**Problem to solve**
Filter the listing below, keeping only the lines with the word "left".

**Working data**
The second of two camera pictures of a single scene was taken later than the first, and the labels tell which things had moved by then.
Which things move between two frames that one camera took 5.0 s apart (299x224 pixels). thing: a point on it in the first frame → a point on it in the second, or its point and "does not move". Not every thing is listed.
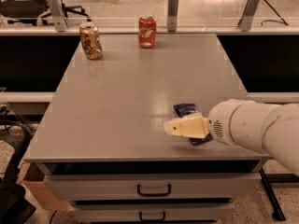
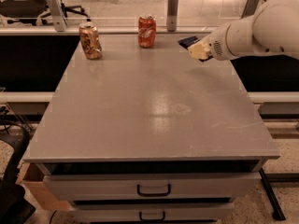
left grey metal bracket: [57, 9] does not move
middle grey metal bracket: [172, 13] does not move
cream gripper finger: [194, 125] → [199, 50]
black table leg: [277, 214] does not move
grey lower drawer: [154, 213] does not move
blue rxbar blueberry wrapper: [185, 109] → [197, 49]
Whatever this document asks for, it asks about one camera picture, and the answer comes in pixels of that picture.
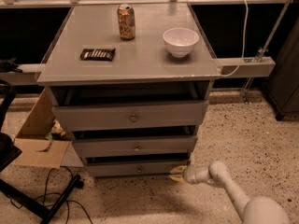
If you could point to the gold soda can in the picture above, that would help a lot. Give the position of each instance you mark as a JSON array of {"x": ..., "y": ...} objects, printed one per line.
[{"x": 126, "y": 21}]

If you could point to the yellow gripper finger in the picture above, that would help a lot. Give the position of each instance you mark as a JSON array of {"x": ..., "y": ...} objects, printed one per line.
[
  {"x": 178, "y": 170},
  {"x": 177, "y": 178}
]

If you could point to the grey middle drawer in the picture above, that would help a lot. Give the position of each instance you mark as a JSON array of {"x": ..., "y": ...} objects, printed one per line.
[{"x": 113, "y": 147}]

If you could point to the grey drawer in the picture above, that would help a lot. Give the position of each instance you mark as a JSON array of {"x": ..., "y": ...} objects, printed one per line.
[
  {"x": 124, "y": 168},
  {"x": 113, "y": 147},
  {"x": 130, "y": 116}
]

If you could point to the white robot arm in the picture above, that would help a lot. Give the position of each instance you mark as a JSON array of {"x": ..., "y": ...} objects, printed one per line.
[{"x": 256, "y": 210}]

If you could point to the dark grey side cabinet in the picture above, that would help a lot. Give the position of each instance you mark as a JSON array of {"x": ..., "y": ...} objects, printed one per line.
[{"x": 282, "y": 87}]

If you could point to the metal diagonal rod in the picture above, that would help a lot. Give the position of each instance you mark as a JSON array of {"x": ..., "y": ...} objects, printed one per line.
[{"x": 262, "y": 51}]

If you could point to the grey metal railing beam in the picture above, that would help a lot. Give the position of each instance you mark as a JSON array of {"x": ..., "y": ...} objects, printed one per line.
[{"x": 234, "y": 67}]

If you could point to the dark chocolate bar wrapper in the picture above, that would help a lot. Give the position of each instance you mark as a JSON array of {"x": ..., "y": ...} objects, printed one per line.
[{"x": 97, "y": 54}]

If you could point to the cardboard box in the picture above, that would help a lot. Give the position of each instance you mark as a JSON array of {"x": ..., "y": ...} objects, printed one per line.
[{"x": 41, "y": 140}]

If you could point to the white bowl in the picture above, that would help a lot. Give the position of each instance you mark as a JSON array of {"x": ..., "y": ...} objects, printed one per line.
[{"x": 180, "y": 42}]

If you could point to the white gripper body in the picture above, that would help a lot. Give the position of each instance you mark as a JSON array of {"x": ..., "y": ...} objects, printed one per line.
[{"x": 191, "y": 174}]

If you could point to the grey bottom drawer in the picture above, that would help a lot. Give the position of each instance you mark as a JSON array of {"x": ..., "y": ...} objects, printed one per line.
[{"x": 124, "y": 168}]

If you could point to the grey drawer cabinet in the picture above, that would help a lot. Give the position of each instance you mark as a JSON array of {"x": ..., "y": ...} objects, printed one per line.
[{"x": 142, "y": 71}]

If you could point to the grey top drawer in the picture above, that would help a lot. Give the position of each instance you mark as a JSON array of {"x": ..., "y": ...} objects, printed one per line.
[{"x": 130, "y": 116}]

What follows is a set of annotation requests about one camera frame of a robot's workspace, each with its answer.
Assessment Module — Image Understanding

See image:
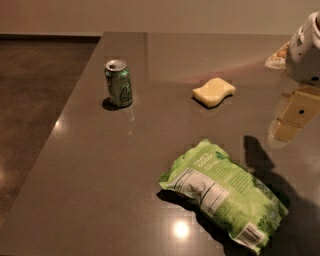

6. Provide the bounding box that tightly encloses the green soda can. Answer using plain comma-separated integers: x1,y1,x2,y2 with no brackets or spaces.
105,59,132,108

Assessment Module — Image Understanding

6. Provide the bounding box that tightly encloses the yellow sponge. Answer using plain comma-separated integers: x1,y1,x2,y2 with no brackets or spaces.
192,78,236,108

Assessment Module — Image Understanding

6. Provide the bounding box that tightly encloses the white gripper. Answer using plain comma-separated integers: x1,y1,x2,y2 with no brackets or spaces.
265,12,320,149

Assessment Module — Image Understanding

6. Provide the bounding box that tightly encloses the green chip bag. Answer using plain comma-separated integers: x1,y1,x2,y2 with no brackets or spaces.
159,139,288,254

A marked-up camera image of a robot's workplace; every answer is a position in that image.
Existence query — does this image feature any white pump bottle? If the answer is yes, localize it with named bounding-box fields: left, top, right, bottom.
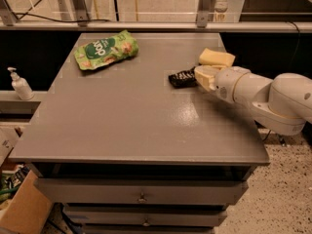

**Task result**
left grey metal bracket: [57, 9] does not move
Existence query — does this image feature any white pump bottle? If the answer is yes, localize it with named bounding-box fields: left, top, right, bottom.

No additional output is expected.